From Meta, a Wikimedia project coordination wiki
Duration:  2019-03 – ??

This page documents a research project in progress.
Information may be incomplete and change as the project progresses.
Please contact the project lead before formally citing or reusing results from this page.

The Long Tail Topic Ontology explores methodologies for programmatically identifying "knowledge gaps", or systematically underrepresented areas of the Wikipedia. This project consists of three distinct parts: 1) developing an scalable algorithm that generates sufficiently specific categories, 2) mapping metrics to these categories to illustrate the "completeness" of topical areas, and 3) developing visualizations to effectively explore and navigate the resulting data set.



At present, Wikipedia does not have a comprehensive category structure that can be leveraged to understand the balance between over represented and underrepresented topics, or what information exists within the encyclopedia and what information does not. Existing approaches to categorize the encyclopedia either do not provide sufficient depth, or they likely reflect and perpetuate existing biases towards existing topics. For instance, the ORES Draft Topic model can identify 64 different broad topics, but these topics are not sufficiently specific enough to identify missing content. In this case we may know that Women are an underrepresented category, but we cannot tell whether these women are predominantly female scientists or female athletes. Conversely, while the WikiProject taxonomy provides sufficient depth in some areas, it likely suffers from the same production biases that plague the encyclopedia as a whole. Branches of the taxonomy that receive more attention are likely over specified, while underproduced topics may also fall under overly broad categories.

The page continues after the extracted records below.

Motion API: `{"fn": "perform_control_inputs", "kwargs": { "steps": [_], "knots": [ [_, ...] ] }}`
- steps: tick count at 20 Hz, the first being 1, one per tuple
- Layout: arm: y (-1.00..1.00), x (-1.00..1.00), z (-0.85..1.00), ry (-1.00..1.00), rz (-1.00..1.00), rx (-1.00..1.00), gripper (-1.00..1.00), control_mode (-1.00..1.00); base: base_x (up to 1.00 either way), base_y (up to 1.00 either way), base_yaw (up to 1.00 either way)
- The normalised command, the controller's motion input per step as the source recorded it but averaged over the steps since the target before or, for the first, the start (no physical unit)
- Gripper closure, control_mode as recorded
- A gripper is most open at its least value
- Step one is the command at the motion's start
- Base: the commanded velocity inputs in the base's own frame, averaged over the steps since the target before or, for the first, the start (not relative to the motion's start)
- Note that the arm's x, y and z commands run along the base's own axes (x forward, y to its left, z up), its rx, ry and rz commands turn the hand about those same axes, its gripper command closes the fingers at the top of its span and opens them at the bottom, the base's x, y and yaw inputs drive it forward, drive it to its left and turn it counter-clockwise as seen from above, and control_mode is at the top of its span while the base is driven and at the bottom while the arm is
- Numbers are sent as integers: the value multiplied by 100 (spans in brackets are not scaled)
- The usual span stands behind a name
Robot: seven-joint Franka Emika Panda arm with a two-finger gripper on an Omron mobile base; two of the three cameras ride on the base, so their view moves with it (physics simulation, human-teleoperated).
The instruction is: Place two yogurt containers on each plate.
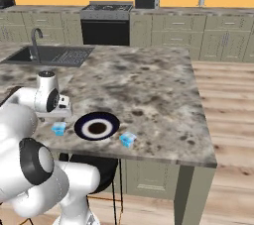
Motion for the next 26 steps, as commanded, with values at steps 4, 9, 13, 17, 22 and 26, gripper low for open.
{"fn": "perform_control_inputs", "kwargs": {
  "steps": [4,9,13,17,22,26],
  "knots": [
    [3,48,-38,0,-1,-3,-100,-100,0,0,0],
    [21,51,-5,0,-1,-5,-100,-100,0,0,0],
    [1,-1,-13,0,0,0,-100,-100,0,0,0],
    [-7,0,-55,0,0,0,-100,-100,0,0,0],
    [1,0,-43,0,0,0,-100,-100,0,0,0],
    [11,2,-21,0,0,0,-100,-100,0,0,0]
  ]
}}
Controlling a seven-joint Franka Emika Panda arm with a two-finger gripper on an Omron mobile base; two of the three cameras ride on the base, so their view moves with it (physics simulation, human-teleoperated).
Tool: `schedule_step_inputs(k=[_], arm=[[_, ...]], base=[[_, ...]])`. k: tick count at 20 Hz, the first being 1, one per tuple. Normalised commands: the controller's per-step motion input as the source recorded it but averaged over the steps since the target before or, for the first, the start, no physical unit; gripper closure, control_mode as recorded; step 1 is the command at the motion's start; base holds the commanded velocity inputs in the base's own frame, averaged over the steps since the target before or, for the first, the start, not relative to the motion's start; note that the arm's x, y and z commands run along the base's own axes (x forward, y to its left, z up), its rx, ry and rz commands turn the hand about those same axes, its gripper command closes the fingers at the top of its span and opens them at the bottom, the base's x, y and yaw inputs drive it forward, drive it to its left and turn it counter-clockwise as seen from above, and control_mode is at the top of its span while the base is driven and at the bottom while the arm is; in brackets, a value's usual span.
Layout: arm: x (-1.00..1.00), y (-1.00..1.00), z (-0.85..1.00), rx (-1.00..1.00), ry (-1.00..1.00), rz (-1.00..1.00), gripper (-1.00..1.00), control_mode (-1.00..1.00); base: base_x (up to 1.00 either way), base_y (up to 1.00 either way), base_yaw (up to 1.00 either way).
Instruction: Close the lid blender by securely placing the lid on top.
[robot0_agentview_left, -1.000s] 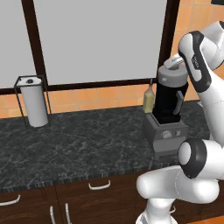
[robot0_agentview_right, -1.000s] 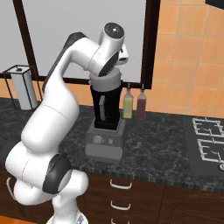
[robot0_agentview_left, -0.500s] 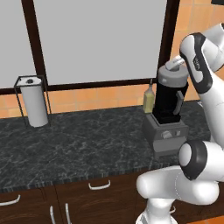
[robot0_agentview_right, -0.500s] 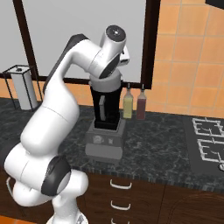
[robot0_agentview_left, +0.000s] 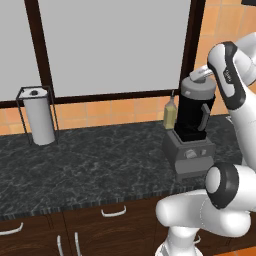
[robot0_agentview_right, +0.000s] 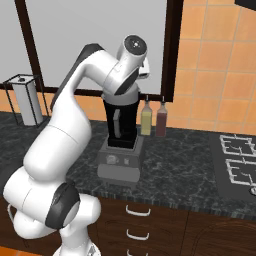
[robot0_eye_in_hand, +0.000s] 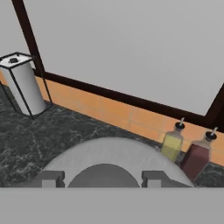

In this project we first aim to develop a comprehensive category structure that provides enough breadth and depth to understand the distribution of information within the encyclopedia, and how volunteer labor is distributed over those categories. In other words, we aim to understand 1) what topics are covered within the encyclopedia, 2) the quantity and diversity of articles that belong to topics, 3) the relationships between topics, and 4) who contributes to given topics. This taxonomy should be:

Specific: Lowest level categories are smaller and more precise than our existing models.

Cohesive: Each category should contain only articles about a particular topic.

Comprehensive: The taxonomy can be trivially applied to all Wikipedia articles in multiple language editions.

Metrics & Use Cases[edit]

Second, we develop use cases for the topical clustering methodology developed by EdCast for the Long Tail Topic and Ontology project. These use cases focus on--but are not limited to--identifying systematic knowledge gaps. For each of these use cases, integrating EdCast’s clustering strategy allows us to identify topical areas of the encyclopedia that correlate with some metric. Whereas the metric itself can pinpoint specific outlier articles, pairing a metric with EdCast’s clustering strategy allows us to explore topical areas that contain many outliers. For our purposes, these topical areas may represent different kinds of knowledge gaps.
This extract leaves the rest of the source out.